「賭け金の半分以上を胴元が取っていくギャンブルは世界でも珍しく、はっきり言って『とんでもない』レヴェルの賭けと言える」
『ツキの法則』(谷岡一郎・PHP新書)という本の、宝くじの「期待値」と「控除率」のページにある一文です。引用したのは、生命保険の見え方が変わってくる記述だと感じるからです。
ギャンブルの控除率を知って以来…
期待値と控除率という言葉は一般の方にはなじみが薄いかと思いますが、難しい話ではありません。仮に胴元の取り分が賭け金の10%であれば、「賭け金総額-控除率(10%)=期待値(90%)」となります。つまり、控除率の多寡が、賭けにおカネを投じる人たちの取り分に直接影響する仕組みです。
同書には「日本で許されている公営競争(競馬、競輪、競艇など)もその期待値はひどいものである。国民には賭け事を禁止しておきながら、自ら胴元になって独占し25%もの控除を取っていく神経はヤクザまがいと言える」という記述もあります。
谷岡一郎氏の感想ですから、人それぞれの受けとめ方があるでしょう。しかし、筆者はギャンブルの控除率を知って以来、「生命保険における保険会社の取り分は正当化できるだろうか?」という問いかけから逃げられなくなりました。

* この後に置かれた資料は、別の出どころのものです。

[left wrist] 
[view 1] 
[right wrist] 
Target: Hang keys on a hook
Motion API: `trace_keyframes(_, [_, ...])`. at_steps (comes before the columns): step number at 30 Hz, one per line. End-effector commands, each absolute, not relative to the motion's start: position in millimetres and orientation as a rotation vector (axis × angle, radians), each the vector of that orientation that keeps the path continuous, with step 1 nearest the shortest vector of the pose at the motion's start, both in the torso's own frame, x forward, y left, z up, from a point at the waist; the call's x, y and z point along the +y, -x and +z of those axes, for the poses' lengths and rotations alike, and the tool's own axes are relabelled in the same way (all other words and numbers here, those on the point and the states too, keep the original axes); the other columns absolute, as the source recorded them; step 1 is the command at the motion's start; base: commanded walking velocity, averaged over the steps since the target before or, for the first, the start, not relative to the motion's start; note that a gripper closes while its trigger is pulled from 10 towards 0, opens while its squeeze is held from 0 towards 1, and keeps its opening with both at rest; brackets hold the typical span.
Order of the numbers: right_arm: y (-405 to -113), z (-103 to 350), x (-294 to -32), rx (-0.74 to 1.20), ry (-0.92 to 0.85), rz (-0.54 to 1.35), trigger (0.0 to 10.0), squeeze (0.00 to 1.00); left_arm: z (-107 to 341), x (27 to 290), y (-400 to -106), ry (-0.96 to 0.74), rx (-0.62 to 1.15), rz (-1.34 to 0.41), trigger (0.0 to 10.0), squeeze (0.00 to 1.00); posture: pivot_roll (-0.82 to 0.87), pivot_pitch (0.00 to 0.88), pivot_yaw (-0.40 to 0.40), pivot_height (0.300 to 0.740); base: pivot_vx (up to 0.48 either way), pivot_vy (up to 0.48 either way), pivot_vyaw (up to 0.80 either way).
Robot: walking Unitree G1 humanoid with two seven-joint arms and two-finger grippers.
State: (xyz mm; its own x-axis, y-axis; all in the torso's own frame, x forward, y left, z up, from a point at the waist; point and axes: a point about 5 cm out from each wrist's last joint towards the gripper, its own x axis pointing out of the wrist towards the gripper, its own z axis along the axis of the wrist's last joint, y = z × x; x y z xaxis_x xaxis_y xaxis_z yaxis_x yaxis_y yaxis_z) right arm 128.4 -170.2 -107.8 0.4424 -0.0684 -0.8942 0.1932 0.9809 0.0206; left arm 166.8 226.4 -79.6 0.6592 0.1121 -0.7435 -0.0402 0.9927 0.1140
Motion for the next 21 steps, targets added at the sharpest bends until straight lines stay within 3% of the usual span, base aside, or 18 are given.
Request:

大半の保険商品で、保険会社の取り分は開示されていません。ただ、ライフネット生命は例外的な存在です。同社のプレスリリースに掲載されていた主力商品の保険料の内訳を公表した資料をもとに、保険会社の取り分を計算することができます。
向こう10年間、万が一の場合に1000万円が支払われる保険の例では、保険会社の取り分である付加保険料率は17~38%に及びます。